[Stored items from a collection]
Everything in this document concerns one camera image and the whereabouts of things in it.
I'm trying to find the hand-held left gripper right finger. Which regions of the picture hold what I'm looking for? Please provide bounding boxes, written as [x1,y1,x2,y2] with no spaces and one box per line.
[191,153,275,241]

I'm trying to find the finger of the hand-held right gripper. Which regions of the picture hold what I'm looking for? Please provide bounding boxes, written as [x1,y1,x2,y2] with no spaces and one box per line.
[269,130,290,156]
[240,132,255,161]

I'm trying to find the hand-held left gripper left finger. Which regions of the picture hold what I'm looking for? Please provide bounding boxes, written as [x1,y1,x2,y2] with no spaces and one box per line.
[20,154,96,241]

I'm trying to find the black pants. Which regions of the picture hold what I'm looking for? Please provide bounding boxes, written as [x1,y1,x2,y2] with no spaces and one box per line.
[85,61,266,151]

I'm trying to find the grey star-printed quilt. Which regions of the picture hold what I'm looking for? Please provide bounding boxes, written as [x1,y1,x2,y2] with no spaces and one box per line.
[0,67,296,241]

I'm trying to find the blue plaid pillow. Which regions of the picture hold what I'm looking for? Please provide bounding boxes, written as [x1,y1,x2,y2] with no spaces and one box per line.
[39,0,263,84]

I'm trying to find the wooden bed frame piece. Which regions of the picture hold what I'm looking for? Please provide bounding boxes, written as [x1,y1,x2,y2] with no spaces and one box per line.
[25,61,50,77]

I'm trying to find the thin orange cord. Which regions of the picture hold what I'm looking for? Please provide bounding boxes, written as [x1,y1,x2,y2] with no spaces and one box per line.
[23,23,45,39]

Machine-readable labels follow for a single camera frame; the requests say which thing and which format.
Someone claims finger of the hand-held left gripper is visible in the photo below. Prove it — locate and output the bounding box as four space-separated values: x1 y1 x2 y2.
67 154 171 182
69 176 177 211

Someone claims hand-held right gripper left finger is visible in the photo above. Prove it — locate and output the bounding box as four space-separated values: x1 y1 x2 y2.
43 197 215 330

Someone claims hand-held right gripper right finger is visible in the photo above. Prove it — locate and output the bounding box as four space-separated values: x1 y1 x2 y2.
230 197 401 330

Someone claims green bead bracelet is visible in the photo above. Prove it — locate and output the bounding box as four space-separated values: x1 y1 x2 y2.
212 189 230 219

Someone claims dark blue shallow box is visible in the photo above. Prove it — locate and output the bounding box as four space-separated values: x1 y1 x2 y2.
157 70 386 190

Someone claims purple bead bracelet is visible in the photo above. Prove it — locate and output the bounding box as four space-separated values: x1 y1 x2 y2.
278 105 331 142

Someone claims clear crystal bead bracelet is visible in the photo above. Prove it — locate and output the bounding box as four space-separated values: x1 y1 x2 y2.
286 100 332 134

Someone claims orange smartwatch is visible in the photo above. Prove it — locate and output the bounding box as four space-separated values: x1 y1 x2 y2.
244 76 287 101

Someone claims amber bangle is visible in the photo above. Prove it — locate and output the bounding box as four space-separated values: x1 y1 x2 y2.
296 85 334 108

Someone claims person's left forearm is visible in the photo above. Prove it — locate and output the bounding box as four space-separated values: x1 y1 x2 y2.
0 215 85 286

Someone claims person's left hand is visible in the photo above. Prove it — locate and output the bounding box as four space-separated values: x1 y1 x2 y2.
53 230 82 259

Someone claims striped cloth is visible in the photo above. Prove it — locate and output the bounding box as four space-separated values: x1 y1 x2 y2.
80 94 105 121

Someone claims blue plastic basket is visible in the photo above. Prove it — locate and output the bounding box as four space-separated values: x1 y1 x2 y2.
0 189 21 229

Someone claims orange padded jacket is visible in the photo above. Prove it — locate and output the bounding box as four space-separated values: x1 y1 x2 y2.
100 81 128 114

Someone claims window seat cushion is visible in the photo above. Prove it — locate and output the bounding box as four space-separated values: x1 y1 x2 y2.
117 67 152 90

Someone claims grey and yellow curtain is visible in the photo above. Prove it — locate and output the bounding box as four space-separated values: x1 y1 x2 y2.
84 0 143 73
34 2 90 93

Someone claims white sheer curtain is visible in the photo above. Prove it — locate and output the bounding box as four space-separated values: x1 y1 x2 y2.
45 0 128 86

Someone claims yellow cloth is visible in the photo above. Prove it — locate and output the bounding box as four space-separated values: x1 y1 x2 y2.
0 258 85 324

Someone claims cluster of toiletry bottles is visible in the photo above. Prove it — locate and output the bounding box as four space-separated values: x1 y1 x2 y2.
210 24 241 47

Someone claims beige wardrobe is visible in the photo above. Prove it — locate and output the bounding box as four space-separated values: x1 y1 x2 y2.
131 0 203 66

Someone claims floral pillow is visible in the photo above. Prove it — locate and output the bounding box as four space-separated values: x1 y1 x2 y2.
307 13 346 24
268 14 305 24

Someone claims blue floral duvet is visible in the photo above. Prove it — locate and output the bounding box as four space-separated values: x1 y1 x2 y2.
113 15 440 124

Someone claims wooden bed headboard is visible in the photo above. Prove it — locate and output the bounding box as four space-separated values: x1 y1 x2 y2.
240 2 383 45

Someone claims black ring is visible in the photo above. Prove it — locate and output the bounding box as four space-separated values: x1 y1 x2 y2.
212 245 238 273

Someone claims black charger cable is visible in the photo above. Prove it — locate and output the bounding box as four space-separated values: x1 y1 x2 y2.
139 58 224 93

PROBLEM STATEMENT:
Extract the complete set of records unchanged.

YOUR SOLUTION:
Everything in this document concerns one camera image and the whereabouts of things in it.
I'm trying to find the hand-held left gripper right finger. Which regions of the picture hold what I'm looking for? Please provide bounding boxes, written as [x1,y1,x2,y2] with no spaces and one box per line.
[191,153,275,241]

I'm trying to find the finger of the hand-held right gripper. Which regions of the picture hold what I'm looking for? Please provide bounding boxes, written as [x1,y1,x2,y2] with no spaces and one box per line.
[269,130,290,156]
[240,132,255,161]

I'm trying to find the hand-held left gripper left finger. Which regions of the picture hold what I'm looking for? Please provide bounding boxes, written as [x1,y1,x2,y2] with no spaces and one box per line.
[20,154,96,241]

I'm trying to find the black pants. Which regions of the picture hold what I'm looking for? Please provide bounding boxes, written as [x1,y1,x2,y2] with no spaces and one box per line.
[85,61,266,151]

I'm trying to find the grey star-printed quilt. Which regions of the picture hold what I'm looking for? Please provide bounding boxes, written as [x1,y1,x2,y2] with no spaces and one box per line.
[0,67,296,241]

I'm trying to find the blue plaid pillow. Which regions of the picture hold what I'm looking for? Please provide bounding boxes, written as [x1,y1,x2,y2] with no spaces and one box per line.
[39,0,263,84]

I'm trying to find the wooden bed frame piece. Which regions of the picture hold what I'm looking for? Please provide bounding boxes, written as [x1,y1,x2,y2] with no spaces and one box per line.
[25,61,50,77]

I'm trying to find the thin orange cord. Which regions of the picture hold what I'm looking for? Please provide bounding boxes, written as [x1,y1,x2,y2] with no spaces and one box per line.
[23,23,45,39]

Machine-readable labels follow for a single camera frame; the requests say which thing and which format.
Someone claims finger of the hand-held left gripper is visible in the photo below. Prove it — locate and output the bounding box as four space-separated values: x1 y1 x2 y2.
67 154 171 182
69 176 177 211

Someone claims hand-held right gripper left finger is visible in the photo above. Prove it — locate and output the bounding box as four space-separated values: x1 y1 x2 y2.
43 197 215 330

Someone claims hand-held right gripper right finger is visible in the photo above. Prove it — locate and output the bounding box as four space-separated values: x1 y1 x2 y2.
230 197 401 330

Someone claims green bead bracelet is visible in the photo above. Prove it — locate and output the bounding box as four space-separated values: x1 y1 x2 y2.
212 189 230 219

Someone claims dark blue shallow box is visible in the photo above. Prove it — locate and output the bounding box as four space-separated values: x1 y1 x2 y2.
157 70 386 190

Someone claims purple bead bracelet is visible in the photo above. Prove it — locate and output the bounding box as four space-separated values: x1 y1 x2 y2.
278 105 331 142

Someone claims clear crystal bead bracelet is visible in the photo above. Prove it — locate and output the bounding box as four space-separated values: x1 y1 x2 y2.
286 100 332 134

Someone claims orange smartwatch is visible in the photo above. Prove it — locate and output the bounding box as four space-separated values: x1 y1 x2 y2.
244 76 287 101

Someone claims amber bangle is visible in the photo above. Prove it — locate and output the bounding box as four space-separated values: x1 y1 x2 y2.
296 85 334 108

Someone claims person's left forearm is visible in the photo above. Prove it — locate and output the bounding box as four space-separated values: x1 y1 x2 y2.
0 215 85 286

Someone claims person's left hand is visible in the photo above. Prove it — locate and output the bounding box as four space-separated values: x1 y1 x2 y2.
53 230 82 259

Someone claims striped cloth is visible in the photo above. Prove it — locate and output the bounding box as four space-separated values: x1 y1 x2 y2.
80 94 105 121

Someone claims blue plastic basket is visible in the photo above. Prove it — locate and output the bounding box as four space-separated values: x1 y1 x2 y2.
0 189 21 229

Someone claims orange padded jacket is visible in the photo above. Prove it — locate and output the bounding box as four space-separated values: x1 y1 x2 y2.
100 81 128 114

Someone claims window seat cushion is visible in the photo above. Prove it — locate and output the bounding box as four space-separated values: x1 y1 x2 y2.
117 67 152 90

Someone claims grey and yellow curtain is visible in the photo above. Prove it — locate and output the bounding box as four space-separated values: x1 y1 x2 y2.
84 0 143 73
34 2 90 93

Someone claims white sheer curtain is visible in the photo above. Prove it — locate and output the bounding box as four space-separated values: x1 y1 x2 y2.
45 0 128 86

Someone claims yellow cloth is visible in the photo above. Prove it — locate and output the bounding box as four space-separated values: x1 y1 x2 y2.
0 258 85 324

Someone claims cluster of toiletry bottles is visible in the photo above. Prove it — locate and output the bounding box as four space-separated values: x1 y1 x2 y2.
210 24 241 47

Someone claims beige wardrobe is visible in the photo above. Prove it — locate and output the bounding box as four space-separated values: x1 y1 x2 y2.
131 0 203 66

Someone claims floral pillow is visible in the photo above. Prove it — locate and output the bounding box as four space-separated values: x1 y1 x2 y2.
307 13 346 24
268 14 305 24

Someone claims blue floral duvet is visible in the photo above. Prove it — locate and output the bounding box as four space-separated values: x1 y1 x2 y2.
113 15 440 124

Someone claims wooden bed headboard is visible in the photo above. Prove it — locate and output the bounding box as four space-separated values: x1 y1 x2 y2.
240 2 383 45

Someone claims black ring is visible in the photo above. Prove it — locate and output the bounding box as four space-separated values: x1 y1 x2 y2.
212 245 238 273

Someone claims black charger cable is visible in the photo above. Prove it — locate and output the bounding box as four space-separated values: x1 y1 x2 y2.
139 58 224 93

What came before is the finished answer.